Si quelques États, de par le monde, se sont aventurés dans ces fantaisies funèbres, la
France n’offre, comme alternative à l’inhumation, que le crématorium. Plus de trente pour cent de nos compatriotes font désormais ce choix. Au début du siècle dernier, il procédait d’une intention militante. Au nom du dogme de la résurrection de la chair, l’Église interdisait un tel recours. Alors, après avoir toute une vie d’homme manifesté contre l’obscurantisme clérical en s’enfilant une entrecôte pur bœuf chaque vendredi, le libre penseur parachevait son combat par l’incinération. Point d’orgue, bras d’honneur terminal, dernier soufflet sur la calotte ! Depuis le concile Vatican II mettant fin à la prohibition (1963), le geste sacrilège est tombé en désuétude. Au reste, qui diantre, de nos jours, se préoccupe d’emmerder le curé. Source d’ardentes querelles, le sujet prête désormais moins à débats que la présence d’un fumeur au restaurant. Sauf pour le judaïsme et l’islam, mais ceci est une autre histoire.
En dépit de son bilan carbone, l’incinération donne aux obsèques une tonalité résolument moderne. Compte tenu du coût du marbre ou du granit, et de l’achat d’une concession funéraire, elle se révèle d’un excellent rapport qualité/prix. Livrable en deux heures après un passage à 850°C, le produit de la prestation, récolté dans une sorte de grosse gélule, a l’avantage d’un encombrement réduit, compatible avec un sac de sport.L’intéressé peut organiser de son vivant un devenir particulier. Le romancier Henry de Montherlant (1895-1972) choisit la dispersion à Rome, sur les ruines du temple de la Fortune virile. Gabin fut ventilé en mer d’Iroise, du haut d’un bâtiment de la Royale. Un dénommé Gene Roddenberry inaugura, le 22 octobre 1997, les funérailles spatiales, largué d’une navette Columbia.

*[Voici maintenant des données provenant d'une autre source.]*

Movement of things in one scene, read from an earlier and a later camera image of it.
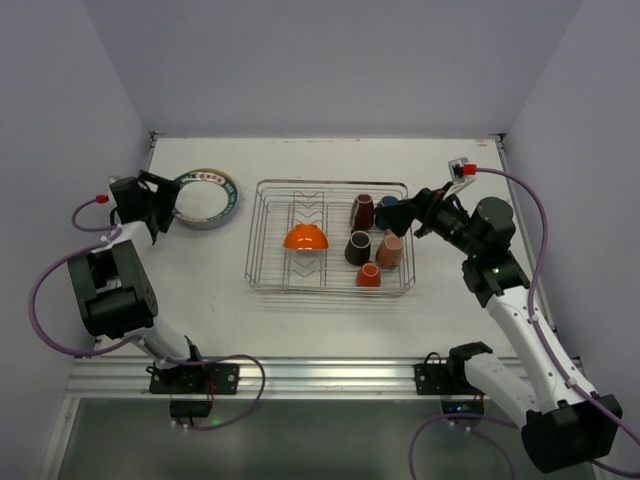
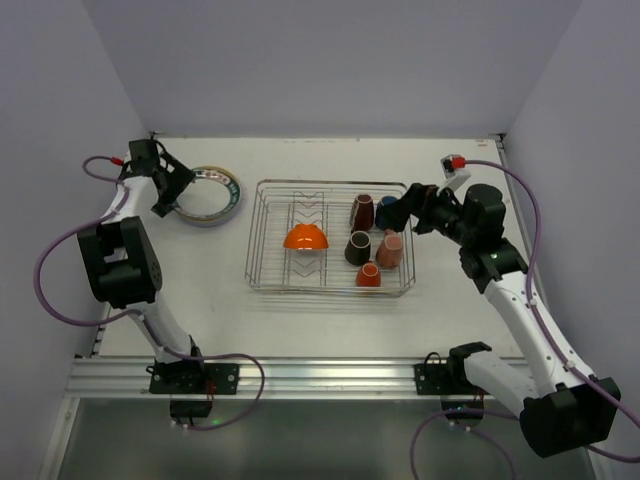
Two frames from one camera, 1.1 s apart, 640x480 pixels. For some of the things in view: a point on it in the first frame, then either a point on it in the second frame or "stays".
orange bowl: x=305 y=236 stays
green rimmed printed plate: x=206 y=198 stays
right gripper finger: x=396 y=217 stays
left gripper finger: x=166 y=187 -> x=175 y=169
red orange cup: x=368 y=275 stays
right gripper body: x=426 y=211 stays
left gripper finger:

Les employés des pompes funèbres filent volontiers l’anecdote. Ainsi, telle veuve demandant à unir dans un même récipient son mari et un teckel nain, également regrettés. Ou cette firme, plaçant sur demande les ultimes scories dans un pied de lampe, le disparu demeurant ainsi, pour sa descendance, une lumière. Quelques sociétés, par extraction du carbone du mâchefer terminal,fabriquent des «diamants commémoratifs», à sertir sur bague, ou pendentif.
L’urne pouvait également prendre place dans un salon, ou sur une table de nuit, entretenant ainsi le souvenir, tout en évitant la ballade régulière au cimetière. Mais à la succession postérieure commençaient les problèmes. Que faire de la relique ? Certains conteneurs s’étant ainsi retrouvés balancés à la décharge, Jean-Pierre Sueur, àl’époque sénateur du Loiret, s’est ému. Sa loi du 19 décembre 2008 relative à la législation funéraire vise à éviter de tels égarements. «Les restes des personnes décédées» doivent être traités avec «respect, dignité et décence». Ce qui est quand même assez clair. Bien sûr, si l’on ne peut plus les conserver par devers soi, les cendres peuvent encore être dispersées en pleine nature ( «sauf sur les voies publiques»), sous réserve d’une déclaration à la mairie de naissance, précisant la date et le lieu, pour inscription sur un registre. Il y a là une certaine marge de manœuvre. Elle a permis à une pincée d’un mien ami de trouver place, clandestinement, dans le dix-huitième trou de son parcours de golf favori.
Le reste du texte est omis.